WHAT IS REQUIRED: All of the data, except its images, should be set down exactly as it appears.

Records contained in a dataset:

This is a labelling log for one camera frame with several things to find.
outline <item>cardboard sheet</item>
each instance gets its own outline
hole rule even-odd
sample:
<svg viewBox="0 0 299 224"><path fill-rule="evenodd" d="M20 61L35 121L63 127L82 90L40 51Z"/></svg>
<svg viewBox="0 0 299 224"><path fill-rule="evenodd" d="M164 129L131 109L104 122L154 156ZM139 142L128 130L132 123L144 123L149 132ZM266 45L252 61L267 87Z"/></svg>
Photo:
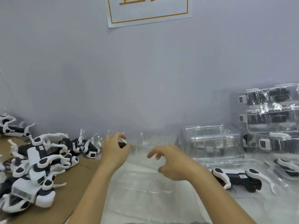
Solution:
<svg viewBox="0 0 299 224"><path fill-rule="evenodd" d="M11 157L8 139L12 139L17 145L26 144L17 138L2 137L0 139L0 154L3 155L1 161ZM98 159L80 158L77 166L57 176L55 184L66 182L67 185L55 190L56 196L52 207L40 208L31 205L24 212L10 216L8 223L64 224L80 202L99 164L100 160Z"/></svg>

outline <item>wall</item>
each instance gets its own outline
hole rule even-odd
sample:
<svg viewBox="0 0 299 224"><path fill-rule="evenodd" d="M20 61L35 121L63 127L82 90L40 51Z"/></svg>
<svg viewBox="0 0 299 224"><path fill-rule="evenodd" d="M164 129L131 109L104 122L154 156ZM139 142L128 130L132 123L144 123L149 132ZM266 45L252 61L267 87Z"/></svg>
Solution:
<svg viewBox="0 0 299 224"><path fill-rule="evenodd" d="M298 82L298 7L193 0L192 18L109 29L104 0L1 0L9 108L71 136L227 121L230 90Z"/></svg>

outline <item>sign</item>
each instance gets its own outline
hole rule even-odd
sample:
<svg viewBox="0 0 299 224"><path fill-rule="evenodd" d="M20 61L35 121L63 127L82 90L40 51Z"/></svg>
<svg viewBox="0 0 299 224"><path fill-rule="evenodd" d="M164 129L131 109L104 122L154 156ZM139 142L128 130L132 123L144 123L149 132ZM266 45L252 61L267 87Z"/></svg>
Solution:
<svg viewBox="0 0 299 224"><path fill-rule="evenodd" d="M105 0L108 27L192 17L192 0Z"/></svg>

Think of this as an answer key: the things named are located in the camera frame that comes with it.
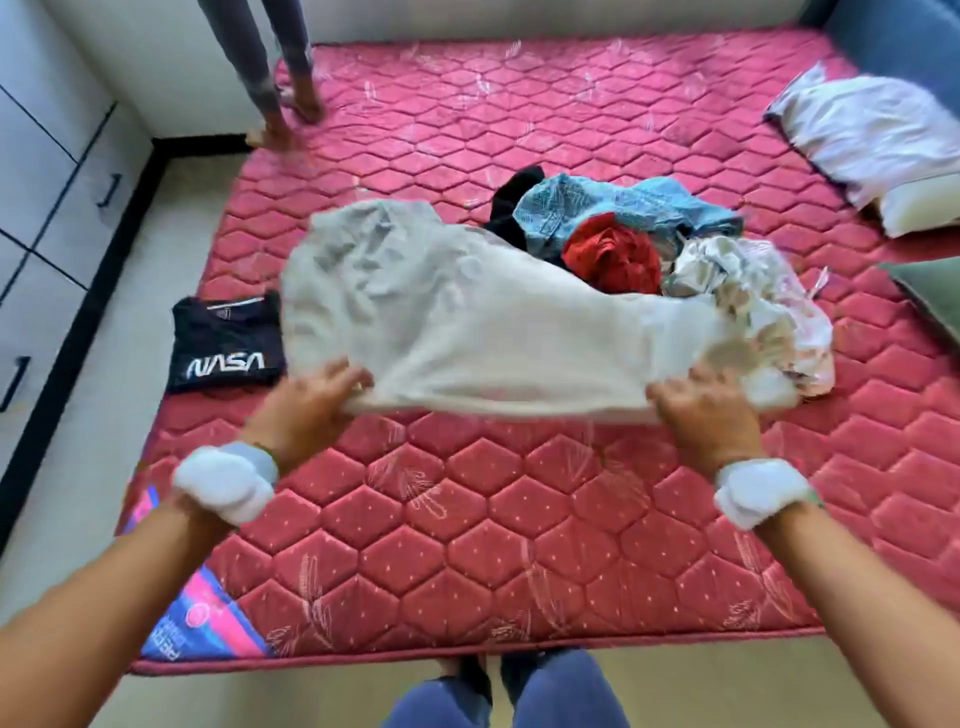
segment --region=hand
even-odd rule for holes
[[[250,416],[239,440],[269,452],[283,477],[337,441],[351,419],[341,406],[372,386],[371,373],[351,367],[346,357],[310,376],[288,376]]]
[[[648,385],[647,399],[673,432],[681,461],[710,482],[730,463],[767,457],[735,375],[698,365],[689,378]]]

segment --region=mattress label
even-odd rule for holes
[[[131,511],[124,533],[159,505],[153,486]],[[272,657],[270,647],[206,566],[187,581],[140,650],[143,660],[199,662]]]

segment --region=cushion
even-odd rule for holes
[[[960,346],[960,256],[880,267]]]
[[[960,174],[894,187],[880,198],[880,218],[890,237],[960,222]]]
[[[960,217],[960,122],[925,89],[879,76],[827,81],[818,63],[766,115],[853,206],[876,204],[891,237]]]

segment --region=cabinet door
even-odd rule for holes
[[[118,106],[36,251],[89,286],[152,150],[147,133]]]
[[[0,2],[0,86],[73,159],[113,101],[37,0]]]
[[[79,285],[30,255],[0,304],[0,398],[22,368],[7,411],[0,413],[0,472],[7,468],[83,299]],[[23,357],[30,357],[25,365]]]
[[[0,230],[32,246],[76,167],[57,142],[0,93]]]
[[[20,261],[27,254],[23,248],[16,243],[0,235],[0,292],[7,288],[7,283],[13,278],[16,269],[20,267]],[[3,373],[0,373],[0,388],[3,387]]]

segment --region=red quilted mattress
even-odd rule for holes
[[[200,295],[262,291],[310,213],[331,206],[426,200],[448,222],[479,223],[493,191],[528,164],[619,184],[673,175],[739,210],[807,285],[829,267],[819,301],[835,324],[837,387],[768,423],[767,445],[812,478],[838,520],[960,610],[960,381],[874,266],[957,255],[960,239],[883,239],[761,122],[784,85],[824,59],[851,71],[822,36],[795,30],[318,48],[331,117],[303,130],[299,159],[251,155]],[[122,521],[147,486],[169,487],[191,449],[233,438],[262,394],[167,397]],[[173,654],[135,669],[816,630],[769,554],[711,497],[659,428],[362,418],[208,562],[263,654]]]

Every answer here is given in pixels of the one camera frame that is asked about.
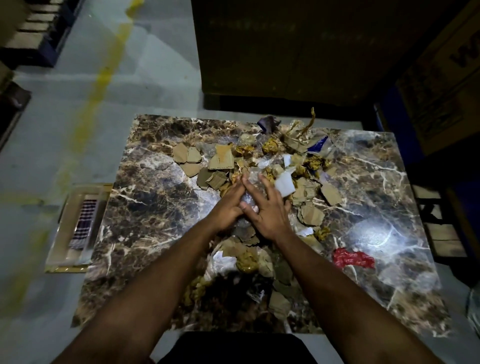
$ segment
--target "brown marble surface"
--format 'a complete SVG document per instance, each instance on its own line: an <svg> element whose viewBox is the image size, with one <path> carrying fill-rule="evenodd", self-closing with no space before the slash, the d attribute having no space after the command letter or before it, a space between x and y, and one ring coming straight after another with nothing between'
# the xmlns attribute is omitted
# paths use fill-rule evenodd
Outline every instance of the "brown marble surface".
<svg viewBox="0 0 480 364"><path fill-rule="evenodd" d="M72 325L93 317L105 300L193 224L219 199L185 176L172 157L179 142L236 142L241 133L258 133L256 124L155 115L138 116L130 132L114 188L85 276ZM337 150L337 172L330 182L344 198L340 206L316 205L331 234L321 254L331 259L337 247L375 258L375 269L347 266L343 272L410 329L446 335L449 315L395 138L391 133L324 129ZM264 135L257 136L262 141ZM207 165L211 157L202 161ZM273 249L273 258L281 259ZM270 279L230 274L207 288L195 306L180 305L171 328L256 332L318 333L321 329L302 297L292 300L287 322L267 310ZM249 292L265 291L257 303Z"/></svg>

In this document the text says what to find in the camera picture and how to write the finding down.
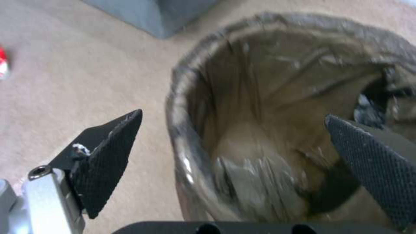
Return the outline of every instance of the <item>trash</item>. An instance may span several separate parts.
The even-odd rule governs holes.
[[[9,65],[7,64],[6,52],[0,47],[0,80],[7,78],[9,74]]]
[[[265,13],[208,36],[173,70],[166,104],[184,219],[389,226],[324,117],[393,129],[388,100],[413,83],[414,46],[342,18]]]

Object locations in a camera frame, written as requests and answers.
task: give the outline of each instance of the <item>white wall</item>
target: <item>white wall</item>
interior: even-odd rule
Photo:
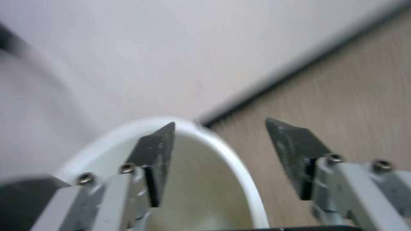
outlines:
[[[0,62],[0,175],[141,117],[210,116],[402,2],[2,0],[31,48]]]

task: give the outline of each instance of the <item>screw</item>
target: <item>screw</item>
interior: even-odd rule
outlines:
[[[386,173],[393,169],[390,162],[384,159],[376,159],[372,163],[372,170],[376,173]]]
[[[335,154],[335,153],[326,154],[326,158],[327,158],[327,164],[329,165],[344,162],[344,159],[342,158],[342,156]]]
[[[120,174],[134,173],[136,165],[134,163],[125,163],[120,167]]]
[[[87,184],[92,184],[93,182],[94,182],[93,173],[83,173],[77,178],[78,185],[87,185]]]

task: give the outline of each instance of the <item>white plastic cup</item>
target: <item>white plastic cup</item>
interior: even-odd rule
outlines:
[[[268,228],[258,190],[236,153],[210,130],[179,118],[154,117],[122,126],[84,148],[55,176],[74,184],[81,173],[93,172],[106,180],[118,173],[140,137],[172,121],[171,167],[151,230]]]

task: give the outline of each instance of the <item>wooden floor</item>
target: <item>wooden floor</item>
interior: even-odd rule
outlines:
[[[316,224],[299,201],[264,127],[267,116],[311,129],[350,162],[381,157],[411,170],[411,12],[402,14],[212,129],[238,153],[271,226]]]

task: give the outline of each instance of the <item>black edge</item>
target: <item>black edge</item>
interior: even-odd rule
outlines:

SOLUTION TO THIS EXERCISE:
This is a labelling log for one camera frame with several things to find.
outline <item>cardboard sheet</item>
each instance gets its own outline
hole rule even-odd
sample:
<svg viewBox="0 0 299 224"><path fill-rule="evenodd" d="M20 61L35 121L63 127L82 90L40 51Z"/></svg>
<svg viewBox="0 0 299 224"><path fill-rule="evenodd" d="M164 129L131 109L104 122L154 156ZM139 142L128 130L132 123L144 123L149 132ZM266 45L252 61L267 87Z"/></svg>
Photo:
Solution:
<svg viewBox="0 0 299 224"><path fill-rule="evenodd" d="M11 157L8 139L12 139L17 145L26 144L17 138L2 137L0 139L0 154L3 155L1 161ZM98 159L80 158L77 166L57 176L55 184L66 182L67 185L55 190L56 196L52 207L40 208L31 205L24 212L10 216L8 223L64 224L80 202L99 164L100 160Z"/></svg>

outline <item>wall</item>
each instance gets its own outline
hole rule even-odd
sample:
<svg viewBox="0 0 299 224"><path fill-rule="evenodd" d="M20 61L35 121L63 127L82 90L40 51Z"/></svg>
<svg viewBox="0 0 299 224"><path fill-rule="evenodd" d="M164 129L131 109L104 122L154 156ZM139 142L128 130L132 123L144 123L149 132ZM266 45L252 61L267 87Z"/></svg>
Solution:
<svg viewBox="0 0 299 224"><path fill-rule="evenodd" d="M298 82L298 7L193 0L192 18L109 29L104 0L1 0L9 108L71 136L227 121L230 90Z"/></svg>

outline <item>sign</item>
each instance gets its own outline
hole rule even-odd
sample:
<svg viewBox="0 0 299 224"><path fill-rule="evenodd" d="M20 61L35 121L63 127L82 90L40 51Z"/></svg>
<svg viewBox="0 0 299 224"><path fill-rule="evenodd" d="M164 129L131 109L104 122L154 156ZM139 142L128 130L132 123L144 123L149 132ZM266 45L252 61L267 87Z"/></svg>
Solution:
<svg viewBox="0 0 299 224"><path fill-rule="evenodd" d="M105 0L108 27L192 17L192 0Z"/></svg>

Think of this as an answer key: the things named are located in the camera frame that comes with it.
segment --region=hand
even-odd rule for holes
[[[250,416],[239,440],[269,452],[283,477],[337,441],[351,419],[341,406],[372,386],[371,373],[351,367],[346,357],[310,376],[288,376]]]
[[[648,385],[647,399],[673,432],[681,461],[710,482],[730,463],[767,457],[735,375],[698,365],[689,378]]]

segment --region=mattress label
even-odd rule for holes
[[[131,511],[124,533],[159,505],[153,486]],[[272,657],[270,647],[206,566],[187,581],[140,650],[143,660],[199,662]]]

segment --region=cushion
even-odd rule for holes
[[[960,346],[960,256],[880,267]]]
[[[960,174],[894,187],[880,198],[880,218],[890,237],[960,222]]]
[[[960,217],[960,122],[925,89],[879,76],[827,81],[818,63],[766,115],[853,206],[876,204],[891,237]]]

segment --region=cabinet door
even-odd rule for holes
[[[118,106],[36,251],[89,286],[152,150],[147,133]]]
[[[0,2],[0,86],[73,159],[113,101],[37,0]]]
[[[79,285],[30,255],[0,304],[0,398],[22,368],[7,411],[0,413],[0,472],[7,468],[83,299]],[[23,357],[30,357],[25,365]]]
[[[0,230],[32,246],[76,167],[57,142],[0,93]]]
[[[20,261],[27,254],[23,248],[16,243],[0,235],[0,292],[7,288],[7,283],[13,278],[16,269],[20,267]],[[3,373],[0,373],[0,388],[3,387]]]

segment --region=red quilted mattress
even-odd rule for holes
[[[200,295],[262,291],[310,213],[331,206],[426,200],[448,222],[479,223],[493,191],[528,164],[619,184],[673,175],[739,210],[807,285],[829,267],[819,301],[835,324],[837,387],[768,423],[767,445],[812,478],[838,520],[960,610],[960,381],[874,266],[957,255],[960,239],[883,239],[761,122],[784,85],[824,59],[851,71],[822,36],[795,30],[318,48],[331,117],[303,130],[299,159],[251,155]],[[122,521],[147,486],[169,487],[191,449],[233,438],[262,394],[167,397]],[[173,654],[135,669],[816,630],[769,554],[711,497],[659,428],[362,418],[208,562],[263,654]]]

Every answer here is given in pixels of the one camera frame that is asked about.
$ segment
--target "brown marble surface"
--format 'a complete SVG document per instance, each instance on its own line: an <svg> element whose viewBox is the image size, with one <path> carrying fill-rule="evenodd", self-closing with no space before the slash, the d attribute having no space after the command letter or before it, a space between x and y, and one ring coming straight after another with nothing between'
# the xmlns attribute is omitted
# paths use fill-rule evenodd
Outline every instance of the "brown marble surface".
<svg viewBox="0 0 480 364"><path fill-rule="evenodd" d="M72 325L93 317L105 300L193 224L219 199L185 176L172 157L179 142L236 142L241 133L258 133L256 124L155 115L138 116L130 132L114 188L85 276ZM337 150L337 172L330 182L344 198L340 206L316 205L331 234L321 254L331 259L337 247L375 258L375 269L347 266L343 272L410 329L446 335L449 315L395 138L391 133L324 129ZM264 135L257 136L262 141ZM207 165L211 157L202 161ZM273 249L273 258L281 259ZM270 279L230 274L207 288L195 306L180 305L171 328L256 332L318 333L321 329L302 297L292 300L287 322L267 310ZM249 292L265 291L257 303Z"/></svg>

In this document the text says what to find in the camera picture and how to write the finding down.
Return the outline of every instance of the <item>trash</item>. An instance may span several separate parts.
The even-odd rule governs holes.
[[[9,65],[7,64],[6,52],[0,47],[0,80],[7,78],[9,74]]]
[[[265,13],[208,36],[173,70],[166,104],[184,219],[389,226],[324,117],[393,129],[388,100],[413,83],[414,46],[342,18]]]

Object locations in a camera frame, written as requests and answers.
task: give the outline of each instance of the <item>white wall</item>
target: <item>white wall</item>
interior: even-odd rule
Photo:
outlines:
[[[0,62],[0,175],[141,117],[210,116],[402,2],[2,0],[31,48]]]

task: give the outline of each instance of the <item>screw</item>
target: <item>screw</item>
interior: even-odd rule
outlines:
[[[386,173],[393,169],[390,162],[384,159],[376,159],[372,163],[372,170],[376,173]]]
[[[335,154],[335,153],[326,154],[326,158],[327,158],[327,164],[329,165],[344,162],[344,159],[342,158],[342,156]]]
[[[120,174],[134,173],[136,165],[134,163],[125,163],[120,167]]]
[[[87,184],[92,184],[93,182],[94,182],[93,173],[83,173],[77,178],[78,185],[87,185]]]

task: give the outline of each instance of the <item>white plastic cup</item>
target: <item>white plastic cup</item>
interior: even-odd rule
outlines:
[[[268,228],[258,190],[236,153],[210,130],[179,118],[154,117],[122,126],[84,148],[55,176],[74,184],[81,173],[93,172],[106,180],[118,173],[140,137],[172,121],[171,167],[151,230]]]

task: give the outline of each instance of the <item>wooden floor</item>
target: <item>wooden floor</item>
interior: even-odd rule
outlines:
[[[316,224],[299,201],[264,127],[267,116],[311,129],[350,162],[381,157],[411,170],[411,12],[402,14],[212,129],[238,153],[271,226]]]

task: give the outline of each instance of the <item>black edge</item>
target: <item>black edge</item>
interior: even-odd rule
outlines:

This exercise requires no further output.